J'évoque une fois de plus le sablier, qui recèle un autre message précieux. Le sable, qui passe du vase supérieur au vase inférieur, n'indique pas seulement le passage du temps. Le sable est également le messager de l'espérance chrétienne. En effet, il ne tombe pas dans le vide. Il est recueilli dans le vase inférieur. Les deux vases du sablier me rappellent les mains que Dieu nous tend. Nous pouvons nous abandonner entre ses mains. Celles-ci recueillent notre temps. Le temps repose entre les mains de Dieu. Chaque soir, nous prions au cours des complies: "Seigneur, je m'en remets à toi, je confie ma vie entre tes mains". Cette prière ne concerne pas seulement certaines personnes. Il s'agit d'une prière du soir qui peut réunir tous ceux qui, à la fin, remettent les fruits de leur activité et de leurs efforts quotidiens à Dieu, le Seigneur du temps.
"Seigneur, je m'en remets à toi, je confie ma vie entre tes mains".
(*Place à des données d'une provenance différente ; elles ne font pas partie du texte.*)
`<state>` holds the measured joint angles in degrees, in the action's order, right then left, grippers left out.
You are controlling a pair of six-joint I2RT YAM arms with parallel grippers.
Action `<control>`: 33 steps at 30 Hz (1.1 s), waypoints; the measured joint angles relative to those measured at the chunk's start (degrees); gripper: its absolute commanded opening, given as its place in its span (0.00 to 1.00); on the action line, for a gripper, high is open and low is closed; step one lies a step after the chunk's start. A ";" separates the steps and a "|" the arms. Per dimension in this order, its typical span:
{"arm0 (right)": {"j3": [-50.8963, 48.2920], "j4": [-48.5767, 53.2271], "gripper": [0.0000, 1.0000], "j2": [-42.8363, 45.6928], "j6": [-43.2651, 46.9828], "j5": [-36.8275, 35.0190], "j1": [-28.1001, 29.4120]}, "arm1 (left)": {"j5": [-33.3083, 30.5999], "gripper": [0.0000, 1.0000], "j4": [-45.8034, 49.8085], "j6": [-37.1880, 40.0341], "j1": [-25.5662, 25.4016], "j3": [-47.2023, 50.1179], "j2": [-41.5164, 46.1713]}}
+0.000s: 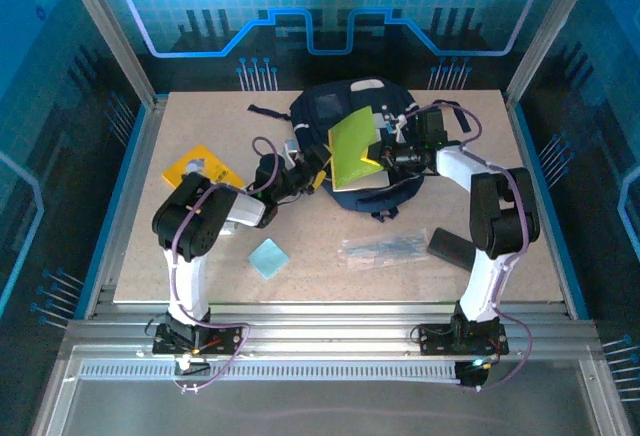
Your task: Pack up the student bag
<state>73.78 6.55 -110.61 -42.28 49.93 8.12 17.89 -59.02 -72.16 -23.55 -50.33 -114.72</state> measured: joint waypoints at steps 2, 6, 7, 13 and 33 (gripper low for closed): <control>1.44 2.38 0.00 -1.42 1.75 -1.07 0.07 | 0.17 0.99 0.00 0.04 -0.13 -1.46 -0.74; 2.64 6.82 0.00 -3.43 4.92 -4.92 0.00 | 0.96 0.98 1.38 0.20 -0.52 -4.24 -2.10; 2.62 7.69 0.00 -3.76 5.35 -5.75 0.00 | 1.14 0.98 2.10 0.28 -0.66 -4.98 -2.43; 2.62 9.09 0.00 -4.79 6.82 -7.43 0.09 | 1.73 0.85 4.33 1.27 -1.05 -5.88 -2.80; 1.84 13.62 0.98 2.54 7.06 -14.12 3.37 | 3.04 0.00 4.48 0.42 -2.10 -6.08 -5.14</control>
<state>75.61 20.16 -108.07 -35.22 35.81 11.49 20.93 -54.54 -71.75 -25.65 -56.40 -119.85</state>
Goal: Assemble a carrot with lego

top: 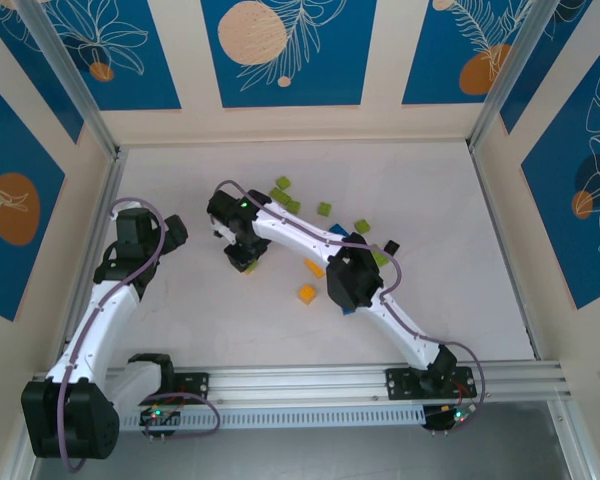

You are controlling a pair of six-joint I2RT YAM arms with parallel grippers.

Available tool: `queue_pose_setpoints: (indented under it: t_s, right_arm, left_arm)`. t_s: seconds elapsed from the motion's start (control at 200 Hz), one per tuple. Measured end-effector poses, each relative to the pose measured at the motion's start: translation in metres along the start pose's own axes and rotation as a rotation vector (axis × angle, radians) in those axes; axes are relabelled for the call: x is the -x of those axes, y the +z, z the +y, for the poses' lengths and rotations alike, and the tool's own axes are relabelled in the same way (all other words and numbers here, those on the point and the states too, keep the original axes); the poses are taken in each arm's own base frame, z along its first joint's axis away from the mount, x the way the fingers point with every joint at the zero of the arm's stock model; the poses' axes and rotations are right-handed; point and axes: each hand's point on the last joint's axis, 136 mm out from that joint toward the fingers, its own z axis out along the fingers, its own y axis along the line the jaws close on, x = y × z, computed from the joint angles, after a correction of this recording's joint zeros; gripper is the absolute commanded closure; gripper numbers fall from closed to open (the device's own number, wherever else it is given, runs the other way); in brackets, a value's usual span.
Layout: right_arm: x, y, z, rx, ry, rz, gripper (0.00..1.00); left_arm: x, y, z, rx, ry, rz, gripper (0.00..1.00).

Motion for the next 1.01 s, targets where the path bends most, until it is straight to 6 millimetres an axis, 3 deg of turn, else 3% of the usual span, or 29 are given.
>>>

Dieu bénit le temps de celui qui prie de cette façon. J'invoque comme guide Marie, qui a placé comme nulle autre sa vie entre les mains de Dieu. Qu'elle protège et guide l'Eglise qui est en Allemagne le long de son chemin à travers les temps. A vous tous, qui êtes réunis à Hambourg, je donne de tout coeur ma Bénédiction apostolique.